# What is required
Would you please copy every line of the material that follows, exactly as it reads?

# Collected data
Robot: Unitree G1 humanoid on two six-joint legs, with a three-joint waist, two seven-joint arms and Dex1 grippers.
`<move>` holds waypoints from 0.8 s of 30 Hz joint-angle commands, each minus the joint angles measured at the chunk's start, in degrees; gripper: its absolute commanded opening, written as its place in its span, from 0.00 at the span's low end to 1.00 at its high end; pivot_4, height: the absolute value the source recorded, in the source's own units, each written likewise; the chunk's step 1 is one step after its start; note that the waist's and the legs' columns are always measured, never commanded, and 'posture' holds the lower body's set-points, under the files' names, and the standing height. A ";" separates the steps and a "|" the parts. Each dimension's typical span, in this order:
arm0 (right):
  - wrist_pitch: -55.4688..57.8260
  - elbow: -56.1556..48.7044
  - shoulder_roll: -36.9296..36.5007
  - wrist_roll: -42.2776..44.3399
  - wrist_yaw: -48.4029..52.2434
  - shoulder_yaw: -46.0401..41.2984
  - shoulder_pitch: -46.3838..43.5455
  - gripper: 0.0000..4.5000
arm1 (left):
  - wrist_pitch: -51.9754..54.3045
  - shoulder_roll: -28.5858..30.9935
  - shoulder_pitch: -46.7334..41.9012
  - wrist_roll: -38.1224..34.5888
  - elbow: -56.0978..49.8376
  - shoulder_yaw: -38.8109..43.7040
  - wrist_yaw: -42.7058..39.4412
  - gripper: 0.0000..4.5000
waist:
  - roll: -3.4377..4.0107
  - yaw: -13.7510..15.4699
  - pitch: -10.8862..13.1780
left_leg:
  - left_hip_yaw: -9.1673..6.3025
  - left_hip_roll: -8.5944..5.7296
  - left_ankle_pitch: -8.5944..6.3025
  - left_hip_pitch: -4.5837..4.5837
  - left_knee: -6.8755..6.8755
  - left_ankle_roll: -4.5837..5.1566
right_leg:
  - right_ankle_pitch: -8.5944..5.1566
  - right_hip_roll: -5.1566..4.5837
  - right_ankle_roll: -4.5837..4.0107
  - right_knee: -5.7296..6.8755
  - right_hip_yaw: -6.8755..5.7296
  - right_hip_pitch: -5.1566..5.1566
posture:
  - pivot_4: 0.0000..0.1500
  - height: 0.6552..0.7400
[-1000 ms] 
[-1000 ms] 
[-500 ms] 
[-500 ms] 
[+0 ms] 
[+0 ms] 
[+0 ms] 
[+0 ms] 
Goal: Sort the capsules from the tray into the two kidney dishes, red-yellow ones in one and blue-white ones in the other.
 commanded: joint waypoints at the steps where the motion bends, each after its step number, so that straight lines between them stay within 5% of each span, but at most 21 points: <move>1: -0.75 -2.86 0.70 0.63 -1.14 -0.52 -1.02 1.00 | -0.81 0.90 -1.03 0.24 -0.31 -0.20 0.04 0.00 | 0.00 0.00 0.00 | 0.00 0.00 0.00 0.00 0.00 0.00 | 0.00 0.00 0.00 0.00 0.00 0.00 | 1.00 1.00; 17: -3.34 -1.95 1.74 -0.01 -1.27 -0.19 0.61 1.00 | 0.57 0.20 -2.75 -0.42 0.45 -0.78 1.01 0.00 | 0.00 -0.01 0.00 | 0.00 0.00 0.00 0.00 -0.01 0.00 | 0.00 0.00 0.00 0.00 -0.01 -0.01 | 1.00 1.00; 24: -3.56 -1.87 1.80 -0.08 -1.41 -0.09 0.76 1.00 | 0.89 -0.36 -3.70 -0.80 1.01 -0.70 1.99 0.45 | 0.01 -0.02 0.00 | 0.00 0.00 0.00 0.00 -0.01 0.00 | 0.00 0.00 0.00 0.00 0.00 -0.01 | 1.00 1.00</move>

# Output below
Robot: Unitree G1 humanoid on two six-joint legs, with a three-joint waist, two seven-joint arms and Dex1 grippers.
`<move>` holds waypoints from 0.8 s of 30 Hz joint-angle commands, each minus the joint angles measured at the chunk's start, in degrees; gripper: its absolute commanded opening, written as its place in its span, from 0.00 at the span's low end to 1.00 at its high end; pivot_4, height: the absolute value the source recorded, in the source's own units, each written likewise; the chunk's step 1 is one step after its start; note that the waist's and the legs' columns are always measured, never commanded, and 'posture' holds the lower body's set-points, under the files' names, and the standing height. A ";" separates the steps and a "|" the parts. Each dimension's typical span, in this order:
arm0 (right):
  - wrist_pitch: -55.4688..57.8260
  - elbow: -56.1556..48.7044
  - shoulder_roll: -36.9296..36.5007
  - wrist_roll: -42.2776..44.3399
  - wrist_yaw: -48.4029..52.2434
  - shoulder_yaw: -46.0401..41.2984
  - shoulder_pitch: -46.3838..43.5455
  - gripper: 0.0000..4.5000
arm1 (left):
  - wrist_pitch: -51.9754..54.3045
  - shoulder_roll: -28.5858..30.9935
  - shoulder_pitch: -46.7334..41.9012
  - wrist_roll: -38.1224..34.5888
  - elbow: -56.0978..49.8376
  - shoulder_yaw: -38.8109..43.7040
  - wrist_yaw: -42.7058..39.4412
  - gripper: 0.0000..4.5000
waist:
  - roll: -3.4377..4.0107
  - yaw: -13.7510..15.4699
  - pitch: -10.8862..13.1780
left_leg:
  - left_hip_yaw: -9.1673..6.3025
  - left_hip_roll: -8.5944..5.7296
  - left_ankle_pitch: -8.5944..6.3025
  - left_hip_pitch: -4.5837..4.5837
  - left_knee: -6.8755..6.8755
  - left_ankle_roll: -4.5837..5.1566
right_leg:
  - right_ankle_pitch: -8.5944..5.1566
  - right_hip_roll: -5.1566..4.5837
  - right_ankle_roll: -4.5837..4.0107
  - right_knee: -5.7296..6.8755
  - right_hip_yaw: -6.8755..5.7296
  - right_hip_pitch: -5.1566..5.1566
posture:
  - pivot_4: 0.0000..0.1500
  - height: 0.6552..0.7400
[-1000 ms] 
[-1000 ms] 
[-500 ms] 
[-500 ms] 
[+0 ms] 
[+0 ms] 
[+0 ms] 
[+0 ms] 
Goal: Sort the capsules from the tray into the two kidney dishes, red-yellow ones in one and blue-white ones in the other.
 commanded: joint waypoints at the steps where the motion bends, each after its step number, so that straight lines between them stay within 5% of each span, but at most 21 points: <move>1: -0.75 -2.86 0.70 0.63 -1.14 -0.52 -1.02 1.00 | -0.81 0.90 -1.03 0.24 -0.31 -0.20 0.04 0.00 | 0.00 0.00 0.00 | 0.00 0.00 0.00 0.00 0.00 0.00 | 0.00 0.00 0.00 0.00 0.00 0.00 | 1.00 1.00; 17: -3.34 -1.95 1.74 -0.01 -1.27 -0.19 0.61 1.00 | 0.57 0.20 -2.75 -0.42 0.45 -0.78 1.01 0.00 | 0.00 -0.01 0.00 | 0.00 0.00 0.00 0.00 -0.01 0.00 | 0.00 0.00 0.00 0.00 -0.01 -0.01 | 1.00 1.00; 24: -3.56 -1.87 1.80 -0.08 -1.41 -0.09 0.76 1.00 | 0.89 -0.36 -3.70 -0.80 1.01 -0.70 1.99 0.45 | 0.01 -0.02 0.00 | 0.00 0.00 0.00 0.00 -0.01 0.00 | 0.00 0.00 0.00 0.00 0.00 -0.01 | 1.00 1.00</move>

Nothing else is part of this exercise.